代表の下河原忠通さんに施設の住居のなかを案内いただきました。まず目を引いたのが建物のデザイン。いかにも「デザインに力を入れました」という感じではないのに、洗練されていて、それでいて温もりがある、そんなイメージ。銀木犀専属の職人が仕上げた家具。誰もが自由に借りられる本棚。自由度の高い居室。子どもたちの声が聞こえてくるホール。部屋にいるのが勿体ないくらい、そこには暮らしと人の息遣いが感じられました。
子どもたちがたくさん入ってくるから、銀木犀の玄関の扉の鍵は、日中は開けっぱなし。認知症の利用者が外に出てしまうことも日常茶飯事だそうです。施設内を元気に歩き回れば、転んで転倒してしまうこともあるかもしれません。それでも、暮らしのなかにある危険を事前に説明し、ご本人、ご家族たちも納得・同意したうえで入居しているそうです。
象徴的だったのがお風呂。
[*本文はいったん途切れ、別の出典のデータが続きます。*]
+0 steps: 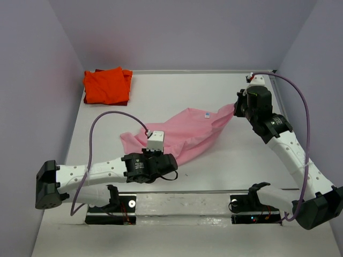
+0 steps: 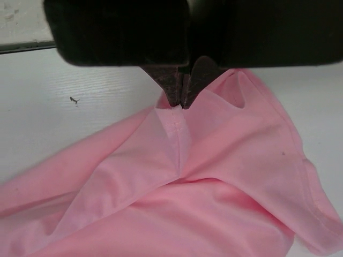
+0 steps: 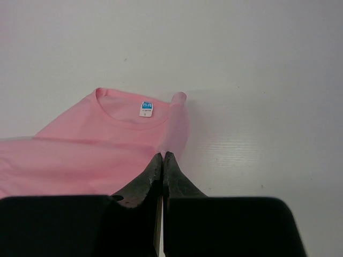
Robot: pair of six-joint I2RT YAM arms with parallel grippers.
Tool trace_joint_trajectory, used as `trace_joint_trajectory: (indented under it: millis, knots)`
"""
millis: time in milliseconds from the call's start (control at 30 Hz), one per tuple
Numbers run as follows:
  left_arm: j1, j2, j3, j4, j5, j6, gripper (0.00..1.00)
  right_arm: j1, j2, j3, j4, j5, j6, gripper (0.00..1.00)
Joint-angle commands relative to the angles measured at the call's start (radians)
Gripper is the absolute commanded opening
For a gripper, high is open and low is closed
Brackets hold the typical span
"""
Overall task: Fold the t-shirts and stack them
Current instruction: Flatten out the crumpled T-shirt at the center of the board.
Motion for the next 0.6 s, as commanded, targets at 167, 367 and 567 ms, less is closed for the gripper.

なんと、最先端の機械浴室が「物置」になっていました。「スタッフももちろん見守りはするけれど、みんな自分で普通のお風呂に入っちゃうから、機械浴室は使わなくなっちゃって。それで物置になっちゃったんです」と下河原さん。暮らしを充実させれば、思わず何かを自分でやってみたくなる。だからこそ体も心も前向きになり、身体機能の衰えを最小限に食い止められる。そういうことなのかもしれません。
下河原さんは「ウチは放任主義なんですよ」と笑います。けれどその「放任」という言葉は、それができるだけの環境がなければ成立しません。自立した生活を導く動線やアイデアをデザインによって空間に落とし込み、適切にスタッフが介在することで、放任できるだけの環境や信頼関係を地道に築き上げている。だからこそ「管理」ではなく「放任」できるのでしょう。
銀木犀では、スタッフによる直接身体的な介助は最低限に見えました(もちろん取材では見えなかっただけでしょうが)。それは言い換えれば、直接的な介助以外の問題は「デザイン」が解決している、ということかもしれません。今まで直接介護を100しなければならなかったのが、そのうち30をデザインや仕組みが補ってくれる。だから70で済む。そんな感じ。
暮らしやすく、利用者とスタッフ、地域の人が交流でき、思わず心がワクワクする。だから利用者もできるだけ自分で自由にやろうとして、考え、体を動かした結果、機能が回復したり、昨日の衰えを最小限にできる。すると、スタッフの直接的な介助の負担が少しずつ減り、機械浴も使われなくなってしまう。そして高齢者住宅は、介護施設ではなく「シェアハウス」になってしまう。
銀木犀のスタッフたちは、まさにそうした「環境をデザインすること」を仕事にしている、と言ってもいいかもしれません。そうした環境づくりが直接的な介助の代わりに利用者を支えているのだとすれば、環境づくりやデザインもまた立派な「福祉」だと言えるのではないでしょうか。
こんな風に、銀木犀にいると介護の定義がどんどん「拡張」されてしまうのです。だからこそ「高齢者住宅」という言葉のイメージと対極にあるような場になっているのでしょう。またぜひ見学させて頂きたいです。というか、祖父母より両親より、まず自分が住みたくなる。銀木犀とは、そんなところです。